Ich will Ihnen auch sagen, warum. Es gibt eine Reihe von Maßnahmen, die die Brotpreiserhöhung betreffen. Einige Leute glauben, es sei sehr gescheit, die Margarine teurer zu machen, damit das Brot nicht teurer wird. Das scheint uns nun wiederum zwar eine Maßnahme, aber eine außerordentlich ungeeignete Maßnahme zu sein. Wir sehen einen wirksamen Schutz wirklich nur dann, wenn das bisherige System in dem Umfang fortgeführt wird, in dem es eben heute noch notwendig ist. Das heißt: Fortzahlung der Subventionen aus allgemeinen Haushaltsmitteln, das heißt zu Lasten aller Steuerzahler, für Brotgetreide und phosphorsäurehaltige Düngemittel, indem wir uns darüber einig sind, daß es für Futtermittel usw. im Augenblick nicht mehr notwendig ist.

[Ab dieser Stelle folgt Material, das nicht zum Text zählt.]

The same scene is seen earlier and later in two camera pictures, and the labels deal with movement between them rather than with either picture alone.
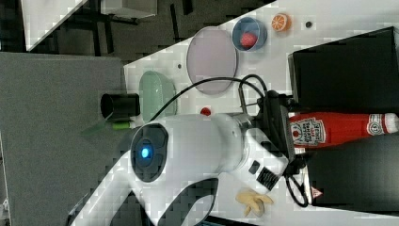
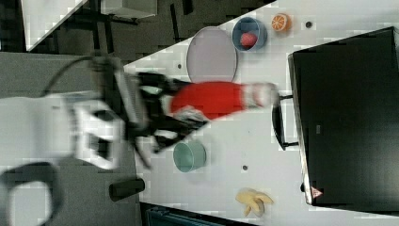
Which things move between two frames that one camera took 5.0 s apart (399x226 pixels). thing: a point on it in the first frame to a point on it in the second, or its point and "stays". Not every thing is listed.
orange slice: x=280 y=23 stays
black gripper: x=273 y=120 to x=134 y=98
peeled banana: x=254 y=201 stays
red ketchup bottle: x=321 y=129 to x=218 y=99
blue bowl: x=249 y=24 stays
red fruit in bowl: x=248 y=40 stays
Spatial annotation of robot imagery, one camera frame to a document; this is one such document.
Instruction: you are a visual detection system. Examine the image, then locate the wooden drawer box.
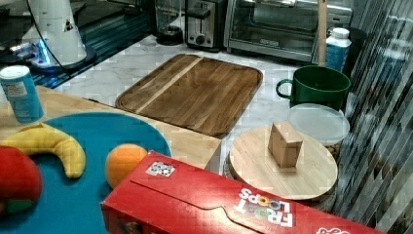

Auch der zweite Abänderungsvorschlag, statt „Die notwendigen Subventionen" nur „Notwendige Subventionen" zu sagen, ist für uns unerträglich, weil da drin ja im Unterton liegt „eventuell notwendige Subventionen", während es — das ist einmal wenigstens, und zwar erst vor drei Wochen, scheint mir, die Ansicht des gesamten Ausschusses für Ernährung und Landwirtschaft gewesen —, nur ein wirksames Mittel gibt, um die Brotpreise und die Margarinepreise zu halten, nämlich Subventionen in der bisherigen Form.
Deswegen hält meine Fraktion den Antrag auf Drucksache Nr. 1083 aufrecht und bittet Sie dringend, ihm zuzustimmen. Nur wenn wir das jetzt hier beschließen, haben wir noch eine leise Chance, Schlimmeres zu verhüten und das aufzufangen, was schon sehr leichtfertig in Gang gebracht worden ist. Wird das heute nicht mit allen Konsequenzen beschlossen, die sich daraus möglicherweise auch für die Steuerpolitik der Regierung ergeben — ich mache gar kein Hehl daraus, daß das vielleicht denjenigen, denen man die Steuern so nachgelassen hat, etwas kosten wird; aber das hat so ein Ausgleich nun mal an sich —, dann, meine Damen und Herren, sanktionieren diejenigen, die es nicht beschließen wollen, alles das, was infolge dieser Politik nun über unser Volk hereinbrechen wird.